Gohar Shah

Personal information
- Full name: Syed Mohammed Gohar Hussain Shah
- Born: 4 April 1995 (age 31) Lahore, Punjab, Pakistan
- Batting: Right-handed
- Bowling: Left-arm fast-medium
- Role: Bowler

Domestic team information
- 2016/17: National Bank of Pakistan
- 2016–2018: Loughborough MCCU

Career statistics
| Competition | First-class |
| Matches | 2 |
| Runs scored | 1 |
| Batting average | 0.50 |
| 100s/50s | 0/0 |
| Top score | 1* |
| Balls bowled | 376 |
| Wickets | 1 |
| Bowling average | 265.00 |
| 5 wickets in innings | 0 |
| 10 wickets in match | 0 |
| Best bowling | 1/90 |
| Catches/stumpings | 1/– |
- Source: Cricinfo, 15 April 2026

= Gohar Shah =

Pakistani cricketer and sports executive (born 1995)

Syed Mohammed Gohar Hussain Shah (born 4 April 1995) is a Pakistani sports executive and former cricketer who has been chief executive officer of Multan Sultans since 2026. He was born in Lahore, Punjab, Pakistan.

Shah represented Lahore East Zone Whites Under-19s and Lahore Ravi Under-19s before making his first-class debut for National Bank of Pakistan against Khan Research Laboratories in the 2016–17 Quaid-e-Azam Trophy. He made his second and final first-class appearance later in the same competition against United Bank Limited, taking the only wicket of his senior career when he dismissed Hammad Azam. In recognised senior cricket, Shah did not score a century or take a five-wicket haul.

While in England, Shah also played for Loughborough MCCU against Australian Universities in 2016 and 2018. Later, a back injury curtailed his ambitions of becoming a professional cricketer.

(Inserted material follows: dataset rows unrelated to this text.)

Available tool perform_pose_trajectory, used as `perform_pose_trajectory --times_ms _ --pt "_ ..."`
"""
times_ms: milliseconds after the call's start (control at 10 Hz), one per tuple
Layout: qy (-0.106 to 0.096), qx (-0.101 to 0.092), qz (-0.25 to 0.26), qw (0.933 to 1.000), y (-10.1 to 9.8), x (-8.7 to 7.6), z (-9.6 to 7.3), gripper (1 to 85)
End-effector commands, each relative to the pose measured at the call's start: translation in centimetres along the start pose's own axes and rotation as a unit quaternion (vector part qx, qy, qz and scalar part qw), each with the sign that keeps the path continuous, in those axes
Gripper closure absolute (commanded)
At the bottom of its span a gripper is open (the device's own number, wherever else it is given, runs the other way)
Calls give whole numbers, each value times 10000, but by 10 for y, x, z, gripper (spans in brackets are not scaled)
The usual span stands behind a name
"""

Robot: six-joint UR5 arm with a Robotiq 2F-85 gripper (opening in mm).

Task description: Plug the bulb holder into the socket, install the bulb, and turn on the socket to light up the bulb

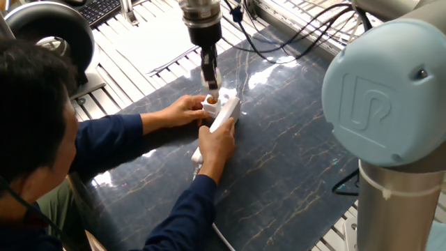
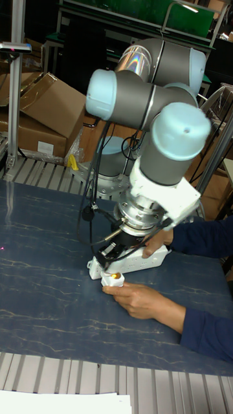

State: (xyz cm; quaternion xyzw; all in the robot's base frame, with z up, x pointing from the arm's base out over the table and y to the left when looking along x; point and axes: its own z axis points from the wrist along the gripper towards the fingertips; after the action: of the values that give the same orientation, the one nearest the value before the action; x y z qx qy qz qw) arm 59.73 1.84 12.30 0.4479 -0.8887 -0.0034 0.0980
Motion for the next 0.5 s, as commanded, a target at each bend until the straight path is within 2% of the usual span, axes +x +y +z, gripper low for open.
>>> perform_pose_trajectory --times_ms 0,100,300,400 --pt "-132 575 -795 9951 -24 -15 -17 847" --pt "-250 556 -870 9943 -24 -19 -16 847" --pt "-111 675 -1126 9913 -30 -14 -18 847" --pt "-27 881 -1447 9855 -40 -10 -22 847"
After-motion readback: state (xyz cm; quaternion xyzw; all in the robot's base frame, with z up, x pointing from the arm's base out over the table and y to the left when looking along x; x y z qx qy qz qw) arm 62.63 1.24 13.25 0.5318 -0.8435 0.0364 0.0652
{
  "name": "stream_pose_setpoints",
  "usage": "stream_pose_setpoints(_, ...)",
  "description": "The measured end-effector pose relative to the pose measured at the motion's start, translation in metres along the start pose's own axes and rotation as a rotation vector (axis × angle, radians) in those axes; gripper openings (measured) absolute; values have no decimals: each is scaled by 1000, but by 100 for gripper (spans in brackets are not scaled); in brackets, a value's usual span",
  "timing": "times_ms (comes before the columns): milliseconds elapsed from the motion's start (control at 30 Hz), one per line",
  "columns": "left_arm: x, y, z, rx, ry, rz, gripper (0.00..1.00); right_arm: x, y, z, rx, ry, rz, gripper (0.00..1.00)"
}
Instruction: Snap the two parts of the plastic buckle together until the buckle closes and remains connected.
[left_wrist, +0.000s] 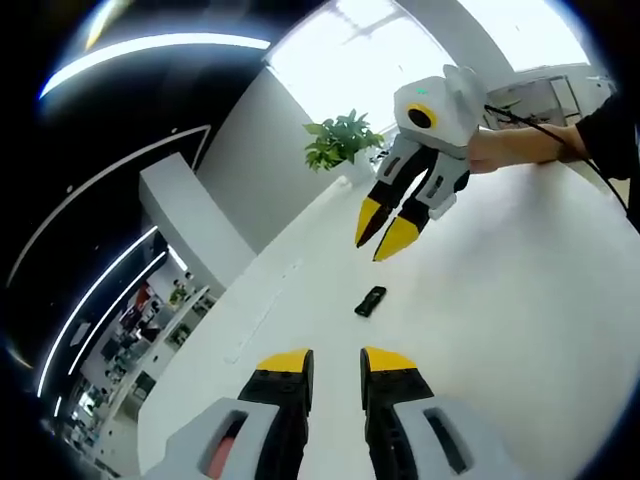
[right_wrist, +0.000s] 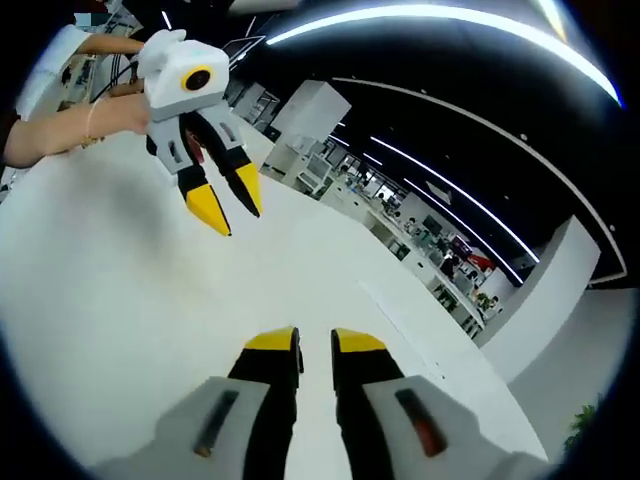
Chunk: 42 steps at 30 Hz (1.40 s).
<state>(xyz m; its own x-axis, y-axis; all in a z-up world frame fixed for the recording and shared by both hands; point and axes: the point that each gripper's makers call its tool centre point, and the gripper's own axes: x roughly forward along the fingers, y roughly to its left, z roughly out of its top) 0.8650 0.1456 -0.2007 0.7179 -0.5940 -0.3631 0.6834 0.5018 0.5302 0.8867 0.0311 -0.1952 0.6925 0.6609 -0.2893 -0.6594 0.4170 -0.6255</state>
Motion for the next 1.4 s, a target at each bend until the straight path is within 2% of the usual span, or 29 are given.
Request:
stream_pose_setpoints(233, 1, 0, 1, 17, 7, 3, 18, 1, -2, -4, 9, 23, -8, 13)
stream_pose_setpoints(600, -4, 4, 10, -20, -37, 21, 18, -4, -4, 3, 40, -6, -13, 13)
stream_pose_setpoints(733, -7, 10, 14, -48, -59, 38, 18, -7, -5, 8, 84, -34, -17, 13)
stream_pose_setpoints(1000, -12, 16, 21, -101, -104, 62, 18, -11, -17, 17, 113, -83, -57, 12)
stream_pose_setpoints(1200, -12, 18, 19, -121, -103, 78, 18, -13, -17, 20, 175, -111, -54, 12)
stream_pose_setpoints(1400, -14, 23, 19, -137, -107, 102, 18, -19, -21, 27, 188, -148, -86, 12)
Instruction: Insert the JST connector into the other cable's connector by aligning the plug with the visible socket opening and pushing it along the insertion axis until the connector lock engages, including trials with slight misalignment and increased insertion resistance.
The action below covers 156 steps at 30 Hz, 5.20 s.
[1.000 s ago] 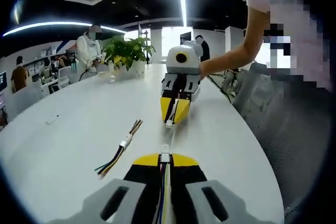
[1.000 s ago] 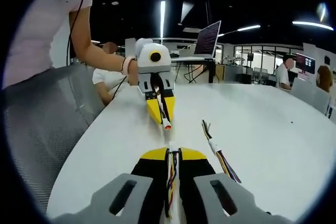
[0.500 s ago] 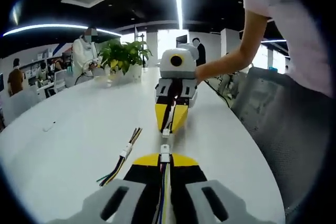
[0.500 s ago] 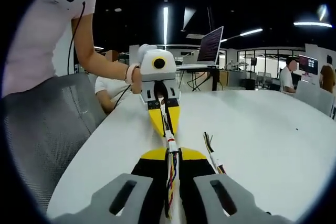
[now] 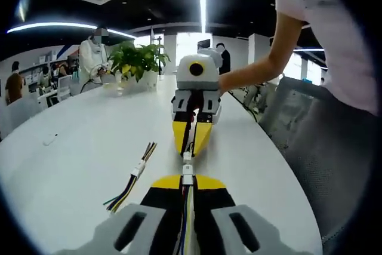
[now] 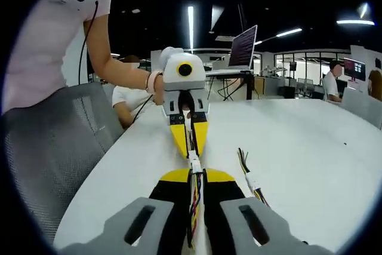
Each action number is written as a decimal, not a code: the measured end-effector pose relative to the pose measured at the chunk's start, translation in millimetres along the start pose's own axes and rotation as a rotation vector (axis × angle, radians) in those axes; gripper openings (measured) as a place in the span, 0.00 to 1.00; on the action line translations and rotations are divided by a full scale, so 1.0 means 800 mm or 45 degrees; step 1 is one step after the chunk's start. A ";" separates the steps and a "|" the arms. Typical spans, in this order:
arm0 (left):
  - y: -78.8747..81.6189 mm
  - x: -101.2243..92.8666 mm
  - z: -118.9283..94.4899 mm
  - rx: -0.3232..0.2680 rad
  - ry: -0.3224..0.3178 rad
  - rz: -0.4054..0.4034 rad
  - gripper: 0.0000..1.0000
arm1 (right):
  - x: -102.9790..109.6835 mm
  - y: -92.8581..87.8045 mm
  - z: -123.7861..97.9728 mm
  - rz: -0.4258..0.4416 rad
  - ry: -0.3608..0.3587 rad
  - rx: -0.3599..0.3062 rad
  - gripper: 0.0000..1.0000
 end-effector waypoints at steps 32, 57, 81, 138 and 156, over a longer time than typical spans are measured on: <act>-0.001 -0.002 0.010 -0.014 -0.025 -0.036 0.00 | 0.003 -0.004 -0.003 -0.003 -0.023 0.051 0.03; 0.001 -0.002 0.014 -0.023 -0.023 -0.046 0.00 | 0.001 -0.006 -0.005 0.016 -0.029 0.055 0.04; 0.003 0.000 0.018 -0.035 -0.030 -0.049 0.00 | -0.002 -0.009 -0.011 0.013 -0.044 0.071 0.03; 0.005 -0.008 0.023 0.011 -0.073 -0.110 0.00 | 0.008 -0.021 -0.010 -0.045 0.006 0.250 0.03; 0.000 -0.006 0.024 0.053 -0.091 -0.073 0.00 | 0.012 -0.018 -0.004 -0.073 0.003 0.329 0.03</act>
Point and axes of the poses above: the point that each gripper's makers call its tool centre point, and the gripper's own axes: z roughly forward along the fingers, x roughly to its left, y roughly out of its top, the point moved 5 cm from there along -z, roughly backward along the fingers, and after that the axes turned 14 degrees about -x, right-handed, at the moved point
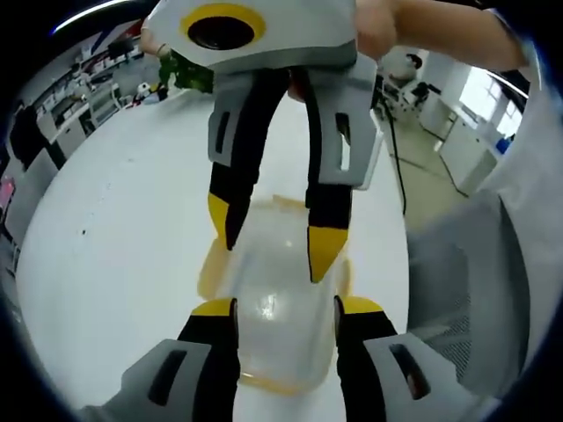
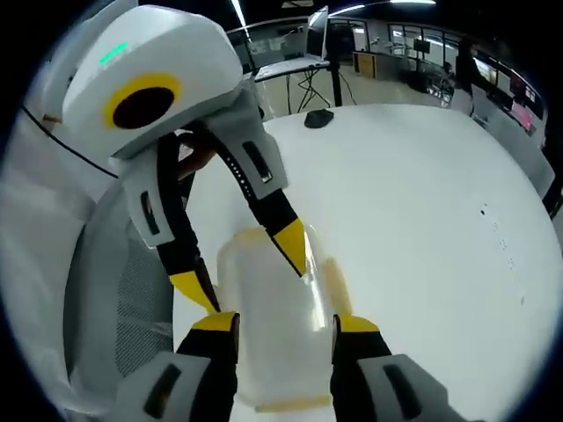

After his playing career, Shah studied at Loughborough University, graduating with a BSc in Business, Economics and Finance in 2018 and an MSc in Finance and Investment in 2019. In March 2026, following CD Ventures' majority acquisition of the Pakistan Super League franchise then known as Sialkot Stallionz, Shah was appointed chief executive officer of the rebranded Multan Sultans.